Cuando las fiestas de la Beata, la única Santa mallorquina, el pueblo bulle, el pueblo vende, el pueblo goza, sin perder un cierto aire recatado, porque el valldemosín jamás se entrega del todo al visitante y siempre resguarda su propia identidad tras los visillos de sus delicadas cristaleras que, al abrirse te permiten disfrutar de sus comedores perfectamente puestos y de fotografías memorables de los pretéritos. Salvo grupos juveniles un tanto desmadrados, que son pocos, el turista respeta esa cadencia identitaria, y acaba por sentarse en alguna de sus cafeterías para tomarse una coca de patatas y un granizado de avellanas de variadas procedencias.
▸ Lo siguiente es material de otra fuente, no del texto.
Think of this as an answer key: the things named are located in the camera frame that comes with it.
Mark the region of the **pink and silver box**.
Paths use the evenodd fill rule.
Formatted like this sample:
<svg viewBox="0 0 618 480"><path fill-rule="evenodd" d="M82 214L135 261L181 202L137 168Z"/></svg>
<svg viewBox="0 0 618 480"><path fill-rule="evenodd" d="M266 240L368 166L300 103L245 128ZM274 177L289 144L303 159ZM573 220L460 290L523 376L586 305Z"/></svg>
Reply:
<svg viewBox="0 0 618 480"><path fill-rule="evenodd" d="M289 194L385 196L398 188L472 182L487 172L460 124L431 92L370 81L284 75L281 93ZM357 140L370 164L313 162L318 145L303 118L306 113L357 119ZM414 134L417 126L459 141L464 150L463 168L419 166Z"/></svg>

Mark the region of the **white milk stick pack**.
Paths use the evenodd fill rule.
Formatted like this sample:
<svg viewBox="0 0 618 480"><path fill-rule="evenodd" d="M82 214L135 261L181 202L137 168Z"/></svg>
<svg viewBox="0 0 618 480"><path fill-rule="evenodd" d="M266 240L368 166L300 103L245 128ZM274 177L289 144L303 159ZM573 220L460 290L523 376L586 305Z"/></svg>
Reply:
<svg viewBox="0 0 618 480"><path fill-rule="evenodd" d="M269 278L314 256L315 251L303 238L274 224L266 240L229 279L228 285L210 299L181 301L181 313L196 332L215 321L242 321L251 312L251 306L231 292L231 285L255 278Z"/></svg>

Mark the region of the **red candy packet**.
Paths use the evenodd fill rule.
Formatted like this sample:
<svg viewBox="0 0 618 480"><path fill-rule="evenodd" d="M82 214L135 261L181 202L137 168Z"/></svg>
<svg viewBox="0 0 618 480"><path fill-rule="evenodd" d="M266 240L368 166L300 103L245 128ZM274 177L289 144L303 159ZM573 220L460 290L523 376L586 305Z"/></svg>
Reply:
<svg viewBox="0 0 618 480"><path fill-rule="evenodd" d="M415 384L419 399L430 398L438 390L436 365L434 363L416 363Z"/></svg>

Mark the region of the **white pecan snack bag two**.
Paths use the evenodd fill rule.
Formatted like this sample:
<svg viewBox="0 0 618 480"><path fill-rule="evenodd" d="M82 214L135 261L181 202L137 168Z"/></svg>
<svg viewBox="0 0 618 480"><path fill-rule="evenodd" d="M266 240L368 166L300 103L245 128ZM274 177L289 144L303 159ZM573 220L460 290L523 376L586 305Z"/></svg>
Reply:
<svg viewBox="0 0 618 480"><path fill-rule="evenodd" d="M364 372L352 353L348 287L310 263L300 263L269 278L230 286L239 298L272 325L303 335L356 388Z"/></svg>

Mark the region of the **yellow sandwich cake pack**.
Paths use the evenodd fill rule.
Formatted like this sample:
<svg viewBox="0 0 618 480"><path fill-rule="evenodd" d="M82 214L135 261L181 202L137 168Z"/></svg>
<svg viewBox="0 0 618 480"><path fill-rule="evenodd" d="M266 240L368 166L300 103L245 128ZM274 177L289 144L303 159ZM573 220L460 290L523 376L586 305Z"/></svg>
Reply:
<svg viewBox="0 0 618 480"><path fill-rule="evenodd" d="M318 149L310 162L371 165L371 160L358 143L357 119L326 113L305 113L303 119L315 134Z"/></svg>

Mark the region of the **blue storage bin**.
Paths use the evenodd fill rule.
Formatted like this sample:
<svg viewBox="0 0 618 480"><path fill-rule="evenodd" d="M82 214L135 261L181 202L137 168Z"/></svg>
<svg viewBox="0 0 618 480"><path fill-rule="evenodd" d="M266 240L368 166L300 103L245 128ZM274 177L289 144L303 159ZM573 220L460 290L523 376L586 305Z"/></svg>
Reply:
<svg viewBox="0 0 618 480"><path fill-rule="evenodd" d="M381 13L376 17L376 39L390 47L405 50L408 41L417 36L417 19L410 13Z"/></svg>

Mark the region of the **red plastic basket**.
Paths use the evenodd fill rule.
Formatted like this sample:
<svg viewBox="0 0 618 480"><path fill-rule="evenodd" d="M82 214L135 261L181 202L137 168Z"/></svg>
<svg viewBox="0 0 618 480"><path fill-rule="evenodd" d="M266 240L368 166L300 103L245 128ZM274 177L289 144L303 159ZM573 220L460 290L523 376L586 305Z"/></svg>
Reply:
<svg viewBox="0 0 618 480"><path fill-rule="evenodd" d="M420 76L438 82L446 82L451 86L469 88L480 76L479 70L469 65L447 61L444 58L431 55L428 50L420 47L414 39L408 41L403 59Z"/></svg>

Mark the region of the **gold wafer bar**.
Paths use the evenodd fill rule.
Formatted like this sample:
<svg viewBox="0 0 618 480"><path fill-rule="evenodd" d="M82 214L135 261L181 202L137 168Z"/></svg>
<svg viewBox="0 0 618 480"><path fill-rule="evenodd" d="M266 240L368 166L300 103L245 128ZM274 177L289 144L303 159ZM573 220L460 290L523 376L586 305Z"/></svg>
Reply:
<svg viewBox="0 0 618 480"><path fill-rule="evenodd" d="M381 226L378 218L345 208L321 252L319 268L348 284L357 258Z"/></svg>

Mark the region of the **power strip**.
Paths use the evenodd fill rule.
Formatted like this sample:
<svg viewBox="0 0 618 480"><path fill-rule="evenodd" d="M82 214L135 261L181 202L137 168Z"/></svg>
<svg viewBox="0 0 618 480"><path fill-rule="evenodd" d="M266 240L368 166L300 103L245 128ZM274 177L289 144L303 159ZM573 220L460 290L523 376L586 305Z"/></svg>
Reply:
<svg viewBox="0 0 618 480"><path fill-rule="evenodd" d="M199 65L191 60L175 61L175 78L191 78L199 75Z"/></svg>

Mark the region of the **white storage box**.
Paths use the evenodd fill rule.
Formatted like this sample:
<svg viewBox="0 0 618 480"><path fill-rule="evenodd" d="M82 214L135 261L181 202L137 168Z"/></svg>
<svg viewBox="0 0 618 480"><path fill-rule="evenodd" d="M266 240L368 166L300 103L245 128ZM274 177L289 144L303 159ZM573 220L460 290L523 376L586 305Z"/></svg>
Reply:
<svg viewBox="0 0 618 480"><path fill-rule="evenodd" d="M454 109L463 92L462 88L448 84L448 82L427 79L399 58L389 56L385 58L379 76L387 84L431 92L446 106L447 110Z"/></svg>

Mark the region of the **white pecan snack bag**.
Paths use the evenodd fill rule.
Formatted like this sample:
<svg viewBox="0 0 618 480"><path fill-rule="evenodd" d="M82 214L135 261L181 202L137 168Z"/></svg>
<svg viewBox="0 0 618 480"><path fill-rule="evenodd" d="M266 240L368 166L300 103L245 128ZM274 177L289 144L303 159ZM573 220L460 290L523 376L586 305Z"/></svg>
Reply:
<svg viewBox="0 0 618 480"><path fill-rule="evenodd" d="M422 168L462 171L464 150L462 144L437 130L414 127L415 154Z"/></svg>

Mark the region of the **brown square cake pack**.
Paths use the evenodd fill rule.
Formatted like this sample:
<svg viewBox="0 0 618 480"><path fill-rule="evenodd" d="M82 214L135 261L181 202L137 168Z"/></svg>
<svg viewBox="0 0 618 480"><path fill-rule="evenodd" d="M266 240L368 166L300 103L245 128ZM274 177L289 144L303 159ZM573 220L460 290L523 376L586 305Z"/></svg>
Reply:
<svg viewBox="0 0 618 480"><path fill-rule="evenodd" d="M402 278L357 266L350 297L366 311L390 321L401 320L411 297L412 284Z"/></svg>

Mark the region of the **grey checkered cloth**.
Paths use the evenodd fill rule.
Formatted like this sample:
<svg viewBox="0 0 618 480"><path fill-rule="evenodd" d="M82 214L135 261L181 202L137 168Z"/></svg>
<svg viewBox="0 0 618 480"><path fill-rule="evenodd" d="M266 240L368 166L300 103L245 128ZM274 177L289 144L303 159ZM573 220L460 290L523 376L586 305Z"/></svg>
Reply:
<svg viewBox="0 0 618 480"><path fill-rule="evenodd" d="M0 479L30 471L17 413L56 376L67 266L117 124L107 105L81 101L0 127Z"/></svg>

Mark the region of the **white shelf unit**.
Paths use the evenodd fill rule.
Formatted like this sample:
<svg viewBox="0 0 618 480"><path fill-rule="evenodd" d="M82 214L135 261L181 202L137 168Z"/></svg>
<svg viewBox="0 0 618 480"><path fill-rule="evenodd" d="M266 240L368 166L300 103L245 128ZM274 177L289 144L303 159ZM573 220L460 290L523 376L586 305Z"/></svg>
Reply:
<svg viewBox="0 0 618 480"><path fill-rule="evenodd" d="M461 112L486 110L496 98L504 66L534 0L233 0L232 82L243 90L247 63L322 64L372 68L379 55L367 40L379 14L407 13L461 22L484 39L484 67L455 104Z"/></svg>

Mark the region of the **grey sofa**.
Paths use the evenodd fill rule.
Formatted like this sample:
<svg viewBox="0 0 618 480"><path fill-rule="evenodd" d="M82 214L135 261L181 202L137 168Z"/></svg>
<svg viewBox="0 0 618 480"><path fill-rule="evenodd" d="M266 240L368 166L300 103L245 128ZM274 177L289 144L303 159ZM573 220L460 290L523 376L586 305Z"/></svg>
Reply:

Son fiestas un tanto dominadas por el sabor de lo vetustamente popular, sin que dejen de atravesar su calle mayor una multitud de coches que ponen un punto de «ciudadanía» en un conjunto, repito una vez más, popular. De siempre.

Todo lo anterior justifica hasta qué punto debiera subirme a Valldemossa más a menudo, en busca de mi Ítaca nunca perdida. Aunque solamente para recuperarme a mí mismo y caer en la cuenta del paso de los años, pero también de la gozosa permanencia de las raíces. Esas raíces que nos hacen tierra, humus, lugares, personas, atardeceres, en fin.

En Valldemossa, y sin pretenderlo, vuelvo a ser yo mismo.